The organization of the book is exemplary, with the material presented in eight “Acts”. “Act One” consists of several chapters on Athens itself. Ms. Hughes introduces us, not only to the history of the city, but also to the places, sounds, smells and textures of daily life, drawing us in to the life of ancient Athens as Socrates would have experienced it. Ms. Hughes’ knowledge and actual experience of the city’s places and monuments is extensive, and she is able to put us virtually in situ.
In “Act Two,” we see Socrates as a young man growing up in the Alopeke section of Athens, son of a stone mason. The city is, under the wing of Pericles, just setting out on its great experiment in democracy, the very first time this governmental concept had ever been thought of, let alone enacted. We now call it “The Golden Age Athens,” when everything seemed new and possible.
Having fought and finally won the battles of the Persian incursions, there was a period of peace, encompassing the building of many new monuments, temples, and public buildings.
Illustration: "Classical Warfare: The Age of the Greek Hoplite " in Ancient and Medieval Warfare: The History of the Strategies, Tactics, and Leadership of Classical Warfare.
Socrates had already become known as a philosopher by the end of this peaceful time, but with the advent of the First Peloponnesian War, we find him in the army as a hoplite, a spear-carrying, shield-bearing foot soldier.
As the Spartans were carrying out brutal, destructive raids on the outlying parts of the city, Pericles commanded that all citizens must move inside the city walls. This action was swiftly followed by a plague (some believe typhus) which decimated the overcrowded population of Athens.
The war ended with a thirty-year Peace Treaty between Athens and Sparta.
By middle age, Socrates was well-known in Athens, hanging out in the Agora and asking odd questions of his listeners. He always went barefoot, even in winter, and dressed in well-worn and tattered clothes. His insistence that a man should be more concerned with the state of his soul, or of becoming a good person, as opposed to acquiring wealth and fame, marked him as something of an oddball.
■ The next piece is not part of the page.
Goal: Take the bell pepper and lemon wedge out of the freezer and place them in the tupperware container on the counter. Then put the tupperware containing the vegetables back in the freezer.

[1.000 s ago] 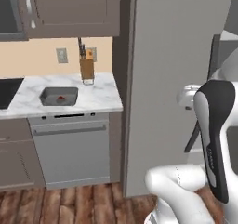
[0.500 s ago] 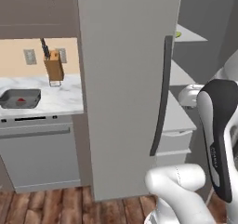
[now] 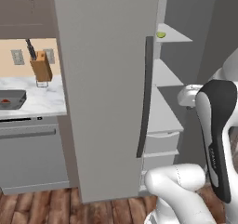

However, he had many friends in powerful, high places, despite his modest birth and upbringing.
By 432, war was again breaking out. Socrates served, again as a hoplite, during the siege of Potidea by Athens.
The Second Peloponnesian War eventually eased its way into the Third Peloponnesian War, which ended in 404 BC, at which point Athens finally surrendered to Sparta. For two years, they suffered under the “Rule of the Thirty,” consisting of thirty Spartan-appointees who were actually Athenians, but they were also arch conservatives, and followed Spartan ways. They began a systematic reign of terror, culling the city of democrats, “disappearing” their enemies, removing children from parents who were “suspect,” etc. Eventually, they approached Socrates with a mission to fetch one Leon from Salamis to be put to death, which order the philosopher politely declined as follows:
“The Thirty ... often ordered many others to do such things, since they wanted to implicate as many as possible in their causes. At that time I made it clear once again, not by talk but by action, that I didn’t care at all about death — if I’m not being too blunt to say it — but it mattered everything that I do nothing unjust or impious, which matters very much to me. For though it had plenty of power, that government didn’t frighten me into doing anything that’s wrong.”
Socrates was then marked for death. However, very soon after his refusal to cooperate with the Thirty, the democrats who had escaped to Phyle, a place a few miles northeast of Athens, united to take back their city. They swarmed back to Athens, and during their battle with the Thirty, killed the leaders. They then promptly elected a new board of ten, one from each of the city’s tribes, to rule the city. The oligarchs were exiled to Eleusis, and all the democratic exiles (who had been living there) were recalled.
In an ugly afterwards, a year later, with the Spartans withdrawn from Athens, the democrats stormed Eleusis and killed the remaining oligarchs. Socrates, as ever, stayed apart from the fray.
According to Ms. Hughes, Socrates thus became the scapegoat for Athens’ shame that it could neither defeat the Spartans, nor could it control the enemy within. His refusal to take sides proved his downfall. In the end, she posits, it was his “... air of optimism, [his] sense of proportion, [his] moral certainty, [his] infuriating otherworldliness” that condemned him.